Grande successo per la Festa dell’Uva, tra tradizione e calore al Frutteto Borbonico

Grande gioia questa mattina al Frutteto Borbonico, affollato da quasi duecento persone in occasione della prima edizione della Festa dell’Uva. (Qui le prime foto)

L’evento è stato organizzato dall’associazione Freebacoli in collaborazione con l’associazione Cumanova, che già da tre mesi fa rivivere uno spazio, prima in stato di abbandono, attraverso il lavoro di manutenzione e valorizzazione effettuato dai volontari. La giornata di oggi, oltre che momento di festa, rappresenta anche i comuni intenti di entrambe le associazioni: la valorizzazione del territorio attraverso collaborazione, partecipazione e coinvolgimento, concetti che non sono limitati all’ambito associativo, ma che comprendono l’intero tessuto sociale.

La riuscita dell’evento, infatti, non è dipesa solo dall’impegno delle due associazioni, ma anche e soprattutto da fattori come l’entusiasmo dei cittadini intervenuti e la disponibilità degli imprenditori locali, che investono e credono in un progetto di valorizzazione del territorio, e che quindi hanno ben volentieri partecipato alla realizzazione della giornata.

Tante le bellezze del territorio messe in gioco durante la giornata: non si poteva non cominciare dalle bellezze culturali attraverso il nostro Freetour, ormai un appuntamento da non perdere, che ogni domenica vede protagonista un diverso sito culturale del nostro territorio; ancora una volta Ciro Amoroso ha guidato un nutrito gruppo di cittadini alla scoperta del Parco Borbonico e della Casina Vanvitelliana, la “Perla” dei Borbone, che da oltre duecento anni dà lustro e visibilità alla “periferia” del Fusaro.

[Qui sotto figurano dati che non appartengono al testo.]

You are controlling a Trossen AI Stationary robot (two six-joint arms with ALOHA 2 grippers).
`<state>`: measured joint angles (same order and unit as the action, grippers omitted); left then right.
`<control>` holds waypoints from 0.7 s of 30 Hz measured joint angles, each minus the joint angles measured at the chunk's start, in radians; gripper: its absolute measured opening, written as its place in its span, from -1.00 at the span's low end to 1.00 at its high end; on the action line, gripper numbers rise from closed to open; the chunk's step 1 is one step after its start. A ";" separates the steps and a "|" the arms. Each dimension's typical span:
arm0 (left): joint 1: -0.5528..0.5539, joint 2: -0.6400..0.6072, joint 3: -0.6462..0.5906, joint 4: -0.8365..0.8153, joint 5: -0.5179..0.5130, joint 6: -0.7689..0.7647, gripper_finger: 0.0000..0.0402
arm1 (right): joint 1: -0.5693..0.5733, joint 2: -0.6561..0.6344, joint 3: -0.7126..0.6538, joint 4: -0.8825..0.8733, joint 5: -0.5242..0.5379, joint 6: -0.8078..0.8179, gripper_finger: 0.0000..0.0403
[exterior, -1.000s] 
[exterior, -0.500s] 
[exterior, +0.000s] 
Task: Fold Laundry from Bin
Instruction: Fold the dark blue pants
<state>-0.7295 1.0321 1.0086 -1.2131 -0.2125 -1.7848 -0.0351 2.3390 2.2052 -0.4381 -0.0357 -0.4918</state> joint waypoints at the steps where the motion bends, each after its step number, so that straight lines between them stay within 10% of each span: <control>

evidenzaIl momento principale della giornata, però, è stato dedicato ai bambini: incantati dai giochi e dai racconti di Nonno Umberto, hanno potuto viaggiare nella tradizione della nostra terra, che oltre ad essere terra di mare e pescatori ha una radicatissima cultura contadina, creando così un ponte tra passato e futuro. Oltre ad ascoltare le spiegazioni di Nonno Umberto e Alessandro Torelli, farcite di curiosità sui nomi antichi di oggetti e attività legate alla vendemmia, rigorosamente in lingua originale, i bambini hanno potuto toccare con mano le prime fasi del processo di produzione del vino, in particolare quello della pigiatura e torchiatura dell’uva, mentre gli adulti si godevano una degustazione di vini del territorio, gentilmente offerti dalle cantine Sibilla e Babbo e dall’azienda vinicola Di Bonito.

evidenza4Nonno Umberto ha raccontato anche che, a quei tempi, l’intera famiglia del contadino partecipava alla vendemmia, anche con balli e canti della tradizione popolare napoletana, che non sono mancati neanche oggi grazie alla partecipazione del gruppo di ballo popolare “Le Tersicore”.

A seguire, i partecipanti hanno pranzato con piatti offerti dai ristoranti della zona, che hanno anche loro omaggiato la tradizione proponendo piatti tipici della stagione autunnale, come la pasta e chichierchie del Paolanto, la pasta con patate e provola di Old Friends, la pasta e fagioli di Almì e l’immancabile pasta al sugo di Kuma.

Ovviamente non sono mancati imprenditori che hanno voluto partecipare con antipasti, secondi o dolci: la parmigiana e l’insalata di farro, pollo e carote di Villa Chiara, il roast beef con patate della salumeria Illiano e i dolci gentilmente offerti dal Cantuccio e dai bar De Giovanni e Illiano.

La giornata si è conclusa tra balli e sorrisi, e con la prospettiva di organizzare presto nuovi eventi grazie all’avvenuta sinergia tra tutti i partecipanti.